# Grand Canadian Resort -- chances for trade



## aka Julie (Sep 5, 2007)

I've put in a request through II for the Grand Canadian Resort in Canmore, Alberta (near Banff) for any of the last 3 weeks in July 08.

Has anyone had any luck exchanging into this resort?  If so, what did you use for the trade (property name, studio, 1 or 2 bedroom, and season).

Right now II doesn't have any units available.

TIA


----------



## classicalcanadian (Sep 5, 2007)

*Grand Canadian*

Hi!

You have picked the right property but I would expect it will be difficult to get into.

Family members toured it when they were staying at the nearby Sunset Resorts property and were quite impressed.  It is much nicer.
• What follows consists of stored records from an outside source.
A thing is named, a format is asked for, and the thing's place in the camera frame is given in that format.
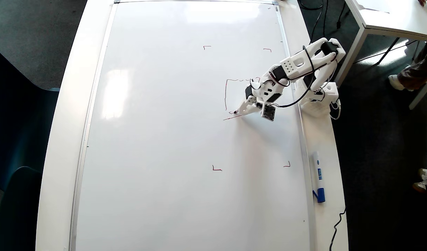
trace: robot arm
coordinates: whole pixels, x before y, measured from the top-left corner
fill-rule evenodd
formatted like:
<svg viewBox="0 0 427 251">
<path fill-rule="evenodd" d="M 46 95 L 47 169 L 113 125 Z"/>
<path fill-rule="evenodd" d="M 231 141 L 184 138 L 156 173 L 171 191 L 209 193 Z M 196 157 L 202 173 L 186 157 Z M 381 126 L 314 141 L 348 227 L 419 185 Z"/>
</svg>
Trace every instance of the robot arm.
<svg viewBox="0 0 427 251">
<path fill-rule="evenodd" d="M 262 117 L 273 121 L 275 114 L 273 103 L 282 95 L 285 87 L 314 73 L 315 80 L 306 89 L 305 94 L 309 90 L 313 92 L 321 90 L 323 83 L 331 77 L 337 63 L 344 56 L 345 51 L 337 39 L 331 38 L 328 41 L 321 38 L 315 41 L 279 64 L 274 64 L 259 82 L 251 80 L 245 89 L 245 100 L 234 113 L 246 115 L 261 111 Z"/>
</svg>

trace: white table
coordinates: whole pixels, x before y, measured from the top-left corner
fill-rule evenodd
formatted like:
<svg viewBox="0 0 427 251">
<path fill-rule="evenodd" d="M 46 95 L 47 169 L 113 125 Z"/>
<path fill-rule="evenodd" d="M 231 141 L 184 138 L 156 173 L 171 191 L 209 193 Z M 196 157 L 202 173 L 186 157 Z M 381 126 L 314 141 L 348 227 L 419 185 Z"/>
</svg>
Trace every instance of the white table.
<svg viewBox="0 0 427 251">
<path fill-rule="evenodd" d="M 78 27 L 51 127 L 38 209 L 36 250 L 68 250 L 76 171 L 89 115 L 97 62 L 112 0 L 89 0 Z M 308 33 L 296 1 L 280 2 L 290 53 L 309 44 Z M 307 149 L 319 151 L 326 172 L 326 202 L 315 203 L 317 250 L 327 250 L 334 224 L 345 208 L 341 172 L 330 118 L 303 115 Z M 334 250 L 348 249 L 346 217 L 338 226 Z"/>
<path fill-rule="evenodd" d="M 368 34 L 427 41 L 427 4 L 422 7 L 417 0 L 378 0 L 384 1 L 390 10 L 386 13 L 364 9 L 357 0 L 345 1 L 359 25 L 359 32 L 337 73 L 335 81 L 338 86 L 343 83 Z M 412 102 L 410 109 L 419 99 Z"/>
</svg>

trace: gray floor
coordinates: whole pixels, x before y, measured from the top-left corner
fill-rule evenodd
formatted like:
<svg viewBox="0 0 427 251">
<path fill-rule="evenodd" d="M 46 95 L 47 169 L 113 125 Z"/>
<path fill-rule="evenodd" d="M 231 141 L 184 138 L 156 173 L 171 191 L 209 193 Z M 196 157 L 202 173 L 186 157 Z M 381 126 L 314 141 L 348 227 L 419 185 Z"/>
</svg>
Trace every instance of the gray floor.
<svg viewBox="0 0 427 251">
<path fill-rule="evenodd" d="M 321 3 L 303 1 L 309 7 Z M 34 84 L 60 87 L 85 2 L 0 1 L 0 52 Z M 329 0 L 325 37 L 339 39 L 348 51 L 358 27 L 349 13 L 336 29 L 342 3 Z M 319 11 L 302 10 L 309 32 Z M 322 25 L 323 15 L 313 40 L 323 36 Z M 368 36 L 358 57 L 382 51 L 393 40 Z M 411 62 L 415 45 L 376 67 L 371 60 L 354 64 L 339 90 L 342 116 L 333 124 L 352 251 L 427 250 L 427 196 L 411 188 L 419 181 L 418 168 L 427 168 L 427 95 L 410 111 L 416 92 L 393 90 L 386 78 Z"/>
</svg>

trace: white shoe
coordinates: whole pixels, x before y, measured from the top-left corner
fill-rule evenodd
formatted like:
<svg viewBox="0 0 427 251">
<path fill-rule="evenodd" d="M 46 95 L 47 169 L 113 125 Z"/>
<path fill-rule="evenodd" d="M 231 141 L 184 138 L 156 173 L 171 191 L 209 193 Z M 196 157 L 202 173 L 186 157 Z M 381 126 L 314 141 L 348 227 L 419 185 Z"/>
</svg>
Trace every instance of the white shoe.
<svg viewBox="0 0 427 251">
<path fill-rule="evenodd" d="M 418 183 L 413 183 L 412 187 L 418 192 L 427 193 L 427 176 L 422 175 L 421 177 L 423 181 Z"/>
<path fill-rule="evenodd" d="M 400 90 L 400 91 L 402 91 L 402 90 L 406 89 L 406 88 L 401 84 L 401 82 L 398 80 L 398 75 L 390 75 L 390 76 L 388 76 L 388 81 L 390 81 L 390 85 L 391 85 L 393 88 L 395 88 L 396 90 Z"/>
<path fill-rule="evenodd" d="M 420 168 L 420 169 L 418 170 L 418 175 L 419 175 L 420 177 L 422 177 L 422 175 L 427 176 L 427 169 Z"/>
</svg>

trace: dark blue chair
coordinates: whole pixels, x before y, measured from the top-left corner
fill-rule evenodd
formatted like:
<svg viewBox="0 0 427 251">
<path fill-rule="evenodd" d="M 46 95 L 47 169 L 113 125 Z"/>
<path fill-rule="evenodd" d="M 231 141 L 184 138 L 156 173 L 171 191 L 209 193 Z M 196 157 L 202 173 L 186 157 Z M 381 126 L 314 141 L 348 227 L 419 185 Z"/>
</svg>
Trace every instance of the dark blue chair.
<svg viewBox="0 0 427 251">
<path fill-rule="evenodd" d="M 35 250 L 41 173 L 18 168 L 0 204 L 0 251 Z"/>
<path fill-rule="evenodd" d="M 32 84 L 0 54 L 0 189 L 21 166 L 43 171 L 59 92 Z"/>
</svg>
We own at Fairmont Riverside at the low (Leasure) season and often check potential Alberta exhanges and getaways and it rarely shows up - when it does it is on short notice or in an "in between" season.  I would expect that it will be a difficult exchange.

Other suggestions for an Interval Exchange in the "area" would be the Bighorn Meadows at Radium about 2 hours away and the resorts ( Mountainside, Riverside, Hillside and Riverview) at Fairmont Hot Springs 2.5 hours away from Canmore - I would expect that you will have better luck getting those weeks there.
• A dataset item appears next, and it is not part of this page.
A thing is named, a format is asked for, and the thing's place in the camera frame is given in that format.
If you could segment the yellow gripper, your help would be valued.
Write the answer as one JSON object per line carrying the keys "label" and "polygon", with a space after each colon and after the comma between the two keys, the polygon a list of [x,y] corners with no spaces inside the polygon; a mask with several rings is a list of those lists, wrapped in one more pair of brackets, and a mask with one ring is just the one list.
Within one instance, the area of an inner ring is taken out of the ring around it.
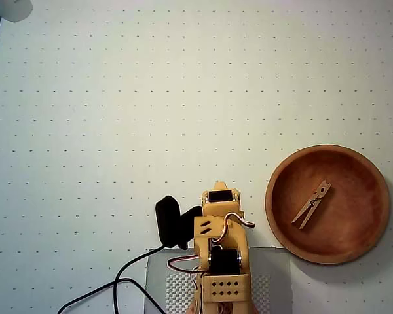
{"label": "yellow gripper", "polygon": [[227,213],[236,213],[244,218],[240,204],[240,192],[229,189],[224,181],[216,181],[213,190],[204,191],[201,195],[202,215],[224,217]]}
If you want info on Fairmont let me know, I have written a TUG review on Hillside and I am headed back there end of September.


----------



## sfwilshire (Sep 6, 2007)

classicalcanadian said:


> Hi!
> 
> Other suggestions for an Interval Exchange in the "area" would be the Bighorn Meadows at Radium about 2 hours away and the resorts ( Mountainside, Riverside, Hillside and Riverview) at Fairmont Hot Springs 2.5 hours away from Canmore - I would expect that you will have better luck getting those weeks there.
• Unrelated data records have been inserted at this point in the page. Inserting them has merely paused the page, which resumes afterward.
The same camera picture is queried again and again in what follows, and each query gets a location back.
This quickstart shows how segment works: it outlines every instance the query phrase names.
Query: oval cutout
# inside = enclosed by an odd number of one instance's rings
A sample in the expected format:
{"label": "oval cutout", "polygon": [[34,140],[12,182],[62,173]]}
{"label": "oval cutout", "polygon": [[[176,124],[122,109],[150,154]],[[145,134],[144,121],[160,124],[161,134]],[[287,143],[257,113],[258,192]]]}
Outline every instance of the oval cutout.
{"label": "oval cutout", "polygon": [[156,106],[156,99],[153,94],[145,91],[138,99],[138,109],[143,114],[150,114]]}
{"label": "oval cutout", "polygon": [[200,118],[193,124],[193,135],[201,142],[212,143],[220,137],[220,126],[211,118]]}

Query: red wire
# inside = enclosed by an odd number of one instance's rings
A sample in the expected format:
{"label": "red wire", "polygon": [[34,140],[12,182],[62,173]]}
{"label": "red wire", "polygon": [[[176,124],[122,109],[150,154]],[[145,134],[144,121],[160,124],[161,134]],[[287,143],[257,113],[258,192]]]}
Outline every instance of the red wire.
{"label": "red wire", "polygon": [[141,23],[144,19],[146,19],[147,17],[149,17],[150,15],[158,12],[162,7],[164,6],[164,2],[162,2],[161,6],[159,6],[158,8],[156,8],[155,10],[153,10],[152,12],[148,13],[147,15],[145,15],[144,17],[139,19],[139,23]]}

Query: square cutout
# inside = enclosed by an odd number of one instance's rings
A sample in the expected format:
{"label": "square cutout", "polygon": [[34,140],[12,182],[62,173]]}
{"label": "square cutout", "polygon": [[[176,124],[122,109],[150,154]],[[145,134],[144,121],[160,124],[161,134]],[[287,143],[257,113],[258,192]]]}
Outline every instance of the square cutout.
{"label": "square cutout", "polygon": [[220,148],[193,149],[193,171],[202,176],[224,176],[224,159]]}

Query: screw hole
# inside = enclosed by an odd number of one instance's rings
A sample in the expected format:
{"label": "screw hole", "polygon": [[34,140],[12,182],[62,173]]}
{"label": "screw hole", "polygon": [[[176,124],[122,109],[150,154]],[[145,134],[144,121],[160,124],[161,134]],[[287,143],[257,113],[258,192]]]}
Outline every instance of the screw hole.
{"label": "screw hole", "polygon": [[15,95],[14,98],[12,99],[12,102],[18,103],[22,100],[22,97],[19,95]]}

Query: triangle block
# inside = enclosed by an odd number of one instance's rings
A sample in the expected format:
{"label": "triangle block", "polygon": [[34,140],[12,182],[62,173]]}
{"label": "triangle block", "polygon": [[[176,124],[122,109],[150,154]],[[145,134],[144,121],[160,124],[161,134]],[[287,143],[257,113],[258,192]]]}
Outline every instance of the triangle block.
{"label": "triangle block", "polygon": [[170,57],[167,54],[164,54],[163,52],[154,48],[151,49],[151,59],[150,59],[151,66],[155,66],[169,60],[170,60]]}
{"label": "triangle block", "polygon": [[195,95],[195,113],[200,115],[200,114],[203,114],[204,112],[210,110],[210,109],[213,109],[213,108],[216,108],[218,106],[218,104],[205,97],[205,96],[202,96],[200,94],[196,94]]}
These resorts have had availability for summer 08. I've been looking for something located between Vancouver Island and Banff within a days drive of each and the resorts mentioned are all I've seen in II.

Sheila


----------



## Kola (Sep 8, 2007)

aka Julie said:


> I've put in a request through II for the Grand Canadian Resort in Canmore, Alberta (near Banff) for any of the last 3 weeks in July 08.
> 
> Has anyone had any luck exchanging into this resort?  If so, what did you use for the trade (property name, studio, 1 or 2 bedroom, and season).
> 
> ...



I wish you luck with your request. I was in Canmore end of June 07 for a couple of days. The town was packed. So was Banff full of thousands of tourists. Getting any week in July will be tough. There is a lot of new construction in this town, mostly fractional ownership, seasonal residences, - a trend that reflect Alberta's booming economy. If you really want a T/S exchange in July you need to broaden your list beyond Canmore. Frankly, I can't see any Canmore T/S owner giving up his July week to Interval. He can make money renting it himself.  Good luck. 

K.


----------



## aka Julie (Sep 8, 2007)

Kola said:


> I wish you luck with your request. I was in Canmore end of June 07 for a couple of days. The town was packed. So was Banff full of thousands of tourists. Getting any week in July will be tough. There is a lot of new construction in this town, mostly fractional ownership, seasonal residences, - a trend that reflect Alberta's booming economy. If you really want a T/S exchange in July you need to broaden your list beyond Canmore. Frankly, I can't see any Canmore T/S owner giving up his July week to Interval. He can make money renting it himself.  Good luck.
> 
> K.



Thanks for your advice.  I really would prefer to go late August, early September, but my husband is in education and we are restricted by his school's schedule.  We'll probably book lodging separately in a couple of locations that is cancellable as a backup just in case no TS exchange comes through.  I'm keeping my fingers crossed, but know it will be really hard.


----------



## geneticblend (Sep 20, 2007)

Hello Julie!
I too am in Interval member, and I have requested many of the resorts in Alberta as a trade. I have put in requests 2 years in advance, and have yet to get one. My husband is a teacher, and we are limited to summer travel. But we can travel _any_ week in the_ entire _summer. You would think that giving Interval ten + weeks with a number of resorts would not be a problem, but it is. Good luck!


----------



## JimH (Sep 20, 2007)

I own at Grand Canadian (early August) and can throw some light on what I'm seeing from the other side. Last two trades were to Maui, DD to the old Embassy Suites for her honeymoon and WKORV the following year. This year were going for Italy - nothing yet!


----------



## aka Julie (Sep 21, 2007)

*What did you use for exchanges?*



geneticblend said:


> Hello Julie!
> I too am in Interval member, and I have requested many of the resorts in Alberta as a trade. I have put in requests 2 years in advance, and have yet to get one. My husband is a teacher, and we are limited to summer travel. But we can travel _any_ week in the_ entire _summer. You would think that giving Interval ten + weeks with a number of resorts would not be a problem, but it is. Good luck!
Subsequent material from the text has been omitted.